Banana may be forbidden after endoscopic variceal ligation: a case report
Case Report

Banana may be forbidden after endoscopic variceal ligation: a case report

Yingying Li1,2#, Xiaozhong Guo1#, Zhaohui Bai1,3, Xiaodong Shao1, Ran Wang1, Hongyu Li1, Xingshun Qi1

1Department of Gastroenterology, General Hospital of Northern Theater Command (formerly General Hospital of Shenyang Military Area), Shenyang 110840, China; 2Postgraduate College, Jinzhou Medical University, Jinzhou 121001, China; 3Postgraduate College, Shenyang Pharmaceutical University, Shenyang 110840, China

#These authors contributed equally to this work.

Correspondence to: Dr. Xingshun Qi, MD; Prof. Hongyu Li. General Hospital of Northern Theater Command (formerly General Hospital of Shenyang Military Area), No. 83 Wenhua Road, Shenyang 110840, China. Email:;

Abstract: Acute variceal hemorrhage (AVH) is a devastating complication of liver cirrhosis. Endoscopic variceal ligation (EVL) is a useful endoscopic treatment for AVH with few complications. However, the issue regarding management of early re-bleeding after EVL still needs to be concerned. Furthermore, the dietary principle after EVL is unclear. There is no consensus regarding what food should be eaten after EVL. In this paper, we reported a patient who ate a banana after an EVL and then developed early re-bleeding episodes.

Keywords: Endoscopic variceal ligation (EVL); portal hypertension; banana; re-bleeding; dietary

Received: 02 November 2018; Accepted: 27 January 2019; Published: 20 February 2019.

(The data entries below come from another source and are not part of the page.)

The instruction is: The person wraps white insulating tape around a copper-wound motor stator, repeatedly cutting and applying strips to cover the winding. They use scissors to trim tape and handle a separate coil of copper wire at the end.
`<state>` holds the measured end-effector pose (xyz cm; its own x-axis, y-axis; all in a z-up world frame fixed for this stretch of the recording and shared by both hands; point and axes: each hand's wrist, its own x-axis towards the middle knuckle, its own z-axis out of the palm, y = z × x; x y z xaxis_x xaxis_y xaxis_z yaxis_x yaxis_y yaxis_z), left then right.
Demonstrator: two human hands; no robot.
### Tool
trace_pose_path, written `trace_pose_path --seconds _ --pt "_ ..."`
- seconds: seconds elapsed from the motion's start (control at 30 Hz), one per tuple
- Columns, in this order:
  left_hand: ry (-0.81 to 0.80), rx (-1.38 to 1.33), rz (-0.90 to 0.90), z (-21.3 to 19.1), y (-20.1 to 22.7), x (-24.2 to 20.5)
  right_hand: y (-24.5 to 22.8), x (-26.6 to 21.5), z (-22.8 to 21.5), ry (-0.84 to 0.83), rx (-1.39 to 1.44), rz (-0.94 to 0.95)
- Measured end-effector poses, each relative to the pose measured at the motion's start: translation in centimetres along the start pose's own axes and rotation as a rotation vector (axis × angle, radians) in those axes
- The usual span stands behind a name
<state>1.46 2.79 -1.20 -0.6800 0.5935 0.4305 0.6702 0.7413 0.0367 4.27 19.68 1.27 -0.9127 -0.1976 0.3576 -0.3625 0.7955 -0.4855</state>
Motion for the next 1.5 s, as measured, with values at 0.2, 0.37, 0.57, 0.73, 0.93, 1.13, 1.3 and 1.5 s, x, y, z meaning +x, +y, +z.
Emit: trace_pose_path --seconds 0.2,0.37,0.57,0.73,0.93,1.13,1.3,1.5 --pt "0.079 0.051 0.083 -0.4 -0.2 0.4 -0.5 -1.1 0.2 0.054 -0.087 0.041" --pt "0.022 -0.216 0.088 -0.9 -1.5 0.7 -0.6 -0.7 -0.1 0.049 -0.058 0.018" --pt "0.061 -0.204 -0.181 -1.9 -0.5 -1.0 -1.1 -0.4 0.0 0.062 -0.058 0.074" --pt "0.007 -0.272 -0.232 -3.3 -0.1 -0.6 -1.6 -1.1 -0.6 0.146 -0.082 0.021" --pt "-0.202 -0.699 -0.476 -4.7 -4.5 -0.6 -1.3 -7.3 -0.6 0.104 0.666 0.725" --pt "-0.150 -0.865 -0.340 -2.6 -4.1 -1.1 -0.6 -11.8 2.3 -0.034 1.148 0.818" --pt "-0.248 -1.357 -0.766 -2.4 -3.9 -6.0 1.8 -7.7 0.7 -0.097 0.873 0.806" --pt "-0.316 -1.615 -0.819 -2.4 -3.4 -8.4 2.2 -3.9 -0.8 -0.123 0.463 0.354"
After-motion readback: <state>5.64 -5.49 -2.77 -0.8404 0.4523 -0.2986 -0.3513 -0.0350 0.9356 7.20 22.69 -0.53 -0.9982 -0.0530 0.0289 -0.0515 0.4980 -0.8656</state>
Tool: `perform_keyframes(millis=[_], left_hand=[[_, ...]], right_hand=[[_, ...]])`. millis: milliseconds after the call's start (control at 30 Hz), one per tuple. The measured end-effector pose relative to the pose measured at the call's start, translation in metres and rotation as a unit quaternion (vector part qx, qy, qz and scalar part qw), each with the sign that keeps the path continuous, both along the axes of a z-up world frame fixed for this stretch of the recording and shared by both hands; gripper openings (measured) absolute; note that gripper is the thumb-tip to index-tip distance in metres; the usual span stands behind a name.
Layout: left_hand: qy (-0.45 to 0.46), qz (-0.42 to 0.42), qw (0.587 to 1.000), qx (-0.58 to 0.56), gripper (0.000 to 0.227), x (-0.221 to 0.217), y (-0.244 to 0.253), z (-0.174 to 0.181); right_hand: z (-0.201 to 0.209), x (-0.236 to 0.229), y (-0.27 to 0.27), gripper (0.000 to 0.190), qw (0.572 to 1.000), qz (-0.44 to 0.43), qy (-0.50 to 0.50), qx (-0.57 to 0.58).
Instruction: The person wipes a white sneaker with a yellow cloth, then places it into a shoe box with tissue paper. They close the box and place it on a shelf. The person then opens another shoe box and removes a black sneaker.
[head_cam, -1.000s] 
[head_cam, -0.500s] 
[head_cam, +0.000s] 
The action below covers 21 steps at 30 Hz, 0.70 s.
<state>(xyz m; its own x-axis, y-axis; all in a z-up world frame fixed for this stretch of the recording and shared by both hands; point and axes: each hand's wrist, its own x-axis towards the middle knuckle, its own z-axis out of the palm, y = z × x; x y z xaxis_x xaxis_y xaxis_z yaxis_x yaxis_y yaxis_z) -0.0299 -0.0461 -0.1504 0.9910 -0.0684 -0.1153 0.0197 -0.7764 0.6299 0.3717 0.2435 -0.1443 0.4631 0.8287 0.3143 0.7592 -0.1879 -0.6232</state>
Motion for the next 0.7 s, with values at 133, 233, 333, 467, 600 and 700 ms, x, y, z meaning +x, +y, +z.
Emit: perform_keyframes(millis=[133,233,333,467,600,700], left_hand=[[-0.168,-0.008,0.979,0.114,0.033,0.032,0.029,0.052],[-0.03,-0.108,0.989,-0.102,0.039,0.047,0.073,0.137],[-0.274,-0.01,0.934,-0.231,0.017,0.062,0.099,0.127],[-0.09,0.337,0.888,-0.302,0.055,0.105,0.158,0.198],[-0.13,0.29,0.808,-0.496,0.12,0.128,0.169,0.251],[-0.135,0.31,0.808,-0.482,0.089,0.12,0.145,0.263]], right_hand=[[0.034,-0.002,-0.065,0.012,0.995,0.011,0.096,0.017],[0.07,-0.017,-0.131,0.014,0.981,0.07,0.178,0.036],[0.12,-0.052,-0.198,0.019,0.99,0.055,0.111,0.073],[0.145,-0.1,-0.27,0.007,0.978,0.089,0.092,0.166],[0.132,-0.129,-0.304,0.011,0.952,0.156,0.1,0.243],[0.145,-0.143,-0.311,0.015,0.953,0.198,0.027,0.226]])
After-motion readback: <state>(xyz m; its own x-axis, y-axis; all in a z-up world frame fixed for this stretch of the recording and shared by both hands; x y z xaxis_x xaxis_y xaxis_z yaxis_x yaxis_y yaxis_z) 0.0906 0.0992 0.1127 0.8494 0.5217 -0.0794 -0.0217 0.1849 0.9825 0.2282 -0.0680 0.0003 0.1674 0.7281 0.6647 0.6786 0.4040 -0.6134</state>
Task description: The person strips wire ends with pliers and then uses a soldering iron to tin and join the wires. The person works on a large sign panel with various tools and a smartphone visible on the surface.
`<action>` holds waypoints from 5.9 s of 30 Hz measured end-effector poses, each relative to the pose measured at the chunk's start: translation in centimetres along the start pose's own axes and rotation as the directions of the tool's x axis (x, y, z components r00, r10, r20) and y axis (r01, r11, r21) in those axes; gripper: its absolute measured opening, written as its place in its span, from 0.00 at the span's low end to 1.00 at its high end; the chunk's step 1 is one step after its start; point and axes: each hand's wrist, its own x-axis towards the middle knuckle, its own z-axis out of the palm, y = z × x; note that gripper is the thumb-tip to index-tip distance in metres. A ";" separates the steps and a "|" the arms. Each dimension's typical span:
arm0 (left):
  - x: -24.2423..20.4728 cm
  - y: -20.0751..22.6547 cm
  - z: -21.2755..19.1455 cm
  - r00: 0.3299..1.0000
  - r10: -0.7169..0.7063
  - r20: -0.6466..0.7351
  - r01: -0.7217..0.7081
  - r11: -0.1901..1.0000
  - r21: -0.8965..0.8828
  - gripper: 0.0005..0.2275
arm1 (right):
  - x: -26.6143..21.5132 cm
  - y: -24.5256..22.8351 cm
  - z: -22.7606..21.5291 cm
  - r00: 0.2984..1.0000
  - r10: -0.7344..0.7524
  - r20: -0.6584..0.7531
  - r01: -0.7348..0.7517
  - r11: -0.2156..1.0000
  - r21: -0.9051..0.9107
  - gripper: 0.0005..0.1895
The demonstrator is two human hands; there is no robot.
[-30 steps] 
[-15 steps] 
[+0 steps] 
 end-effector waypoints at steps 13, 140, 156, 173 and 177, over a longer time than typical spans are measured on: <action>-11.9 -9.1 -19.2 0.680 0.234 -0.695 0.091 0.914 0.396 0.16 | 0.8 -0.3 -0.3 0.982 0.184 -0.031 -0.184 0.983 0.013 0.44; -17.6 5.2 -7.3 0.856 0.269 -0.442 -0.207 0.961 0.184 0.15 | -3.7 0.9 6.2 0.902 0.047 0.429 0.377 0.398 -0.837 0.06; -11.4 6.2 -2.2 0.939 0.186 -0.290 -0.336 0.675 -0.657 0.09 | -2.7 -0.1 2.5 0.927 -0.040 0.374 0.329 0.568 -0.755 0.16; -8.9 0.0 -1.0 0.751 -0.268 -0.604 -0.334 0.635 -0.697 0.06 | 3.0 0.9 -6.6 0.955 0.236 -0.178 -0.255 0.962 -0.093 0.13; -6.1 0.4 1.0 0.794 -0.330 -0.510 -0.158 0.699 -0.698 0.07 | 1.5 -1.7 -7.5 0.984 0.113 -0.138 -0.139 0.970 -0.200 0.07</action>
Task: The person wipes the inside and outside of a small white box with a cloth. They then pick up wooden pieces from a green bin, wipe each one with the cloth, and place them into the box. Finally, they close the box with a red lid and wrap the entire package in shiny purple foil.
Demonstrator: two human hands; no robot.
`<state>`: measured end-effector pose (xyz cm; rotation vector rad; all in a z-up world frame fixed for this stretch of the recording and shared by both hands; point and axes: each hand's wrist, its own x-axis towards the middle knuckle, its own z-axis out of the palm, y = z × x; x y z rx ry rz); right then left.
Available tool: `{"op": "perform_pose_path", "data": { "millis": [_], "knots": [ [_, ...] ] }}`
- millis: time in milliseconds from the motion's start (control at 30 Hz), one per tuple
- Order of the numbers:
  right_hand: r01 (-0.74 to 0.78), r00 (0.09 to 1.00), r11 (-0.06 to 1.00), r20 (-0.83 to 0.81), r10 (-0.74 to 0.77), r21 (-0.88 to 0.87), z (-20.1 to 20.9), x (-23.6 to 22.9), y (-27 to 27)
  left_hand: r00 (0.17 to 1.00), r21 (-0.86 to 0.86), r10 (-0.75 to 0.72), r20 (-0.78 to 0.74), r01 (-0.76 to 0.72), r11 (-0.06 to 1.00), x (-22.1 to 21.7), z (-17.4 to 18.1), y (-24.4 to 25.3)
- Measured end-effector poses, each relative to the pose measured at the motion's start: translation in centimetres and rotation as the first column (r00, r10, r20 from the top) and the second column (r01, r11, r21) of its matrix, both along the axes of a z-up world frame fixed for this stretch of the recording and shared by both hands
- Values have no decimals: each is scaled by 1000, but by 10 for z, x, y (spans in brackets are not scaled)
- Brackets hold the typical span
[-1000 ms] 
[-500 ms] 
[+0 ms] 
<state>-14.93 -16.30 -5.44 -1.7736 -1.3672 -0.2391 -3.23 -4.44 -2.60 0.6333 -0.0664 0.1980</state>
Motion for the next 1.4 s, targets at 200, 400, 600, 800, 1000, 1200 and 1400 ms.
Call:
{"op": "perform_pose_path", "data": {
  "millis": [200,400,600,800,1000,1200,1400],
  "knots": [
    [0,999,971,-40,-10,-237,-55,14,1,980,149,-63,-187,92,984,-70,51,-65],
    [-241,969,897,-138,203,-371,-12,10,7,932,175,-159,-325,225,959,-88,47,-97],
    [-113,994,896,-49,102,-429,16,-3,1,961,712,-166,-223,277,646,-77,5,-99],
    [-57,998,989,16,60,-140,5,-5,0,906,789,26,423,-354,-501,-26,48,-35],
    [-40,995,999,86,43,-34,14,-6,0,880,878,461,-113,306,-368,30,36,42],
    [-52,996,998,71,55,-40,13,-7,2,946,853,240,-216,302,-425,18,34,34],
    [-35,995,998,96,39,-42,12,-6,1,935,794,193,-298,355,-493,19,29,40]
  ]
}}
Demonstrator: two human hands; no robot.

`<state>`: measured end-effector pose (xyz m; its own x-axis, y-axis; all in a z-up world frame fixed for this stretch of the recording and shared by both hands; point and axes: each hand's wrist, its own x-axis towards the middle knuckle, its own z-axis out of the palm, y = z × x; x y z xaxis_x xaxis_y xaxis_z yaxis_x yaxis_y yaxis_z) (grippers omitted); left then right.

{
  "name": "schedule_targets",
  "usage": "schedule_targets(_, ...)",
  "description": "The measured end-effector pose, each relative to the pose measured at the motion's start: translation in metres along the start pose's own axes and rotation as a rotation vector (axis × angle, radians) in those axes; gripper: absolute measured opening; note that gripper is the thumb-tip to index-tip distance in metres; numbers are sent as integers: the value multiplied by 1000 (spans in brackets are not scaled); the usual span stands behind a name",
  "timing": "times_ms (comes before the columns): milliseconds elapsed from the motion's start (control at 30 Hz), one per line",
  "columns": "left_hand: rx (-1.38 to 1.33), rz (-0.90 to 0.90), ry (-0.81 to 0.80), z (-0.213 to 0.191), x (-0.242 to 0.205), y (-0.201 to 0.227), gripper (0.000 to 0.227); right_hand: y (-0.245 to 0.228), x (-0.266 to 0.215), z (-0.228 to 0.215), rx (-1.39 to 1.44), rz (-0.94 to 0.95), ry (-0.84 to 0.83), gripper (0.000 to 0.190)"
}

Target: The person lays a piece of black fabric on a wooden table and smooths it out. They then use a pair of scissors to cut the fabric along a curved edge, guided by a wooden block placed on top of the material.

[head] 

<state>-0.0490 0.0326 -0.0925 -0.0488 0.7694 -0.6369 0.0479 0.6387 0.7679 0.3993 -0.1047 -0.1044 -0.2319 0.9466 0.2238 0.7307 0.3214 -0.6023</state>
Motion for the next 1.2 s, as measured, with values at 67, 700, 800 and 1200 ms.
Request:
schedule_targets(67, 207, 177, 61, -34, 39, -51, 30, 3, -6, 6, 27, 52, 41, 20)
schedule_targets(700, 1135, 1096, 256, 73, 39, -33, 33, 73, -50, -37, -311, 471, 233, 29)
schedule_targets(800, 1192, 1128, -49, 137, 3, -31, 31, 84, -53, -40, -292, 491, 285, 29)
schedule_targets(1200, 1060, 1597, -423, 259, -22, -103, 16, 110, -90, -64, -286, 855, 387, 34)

doi: 10.21037/tgh.2019.01.11


Acute variceal hemorrhage (AVH) is a lethal consequence of portal hypertension in liver cirrhosis patients (1,2). The general management of AVH includes blood volume restitution, pharmacotherapy, endoscopic treatment, and transjugular intrahepatic portosystemic shunt (TIPS) (3,4). According to the current international consensus and guidelines, vasoconstrictors (i.e., somatostatin, octreotide, and terlipressin) plus endoscopic therapy [i.e., endoscopic variceal ligation (EVL), endoscopic sclerotherapy, and tissue adhesive injection] in combination with antibiotics (i.e., ceftriaxone and norfloxacin) should be used as the first-line choice of therapy (3,5). EVL is recommended as the preferred endoscopic treatment for esophageal varices (6). However, in clinical practice, there is no standard principle of dietary after EVL. There is no consensus regarding when to re-initiate the dining and which food can be fed.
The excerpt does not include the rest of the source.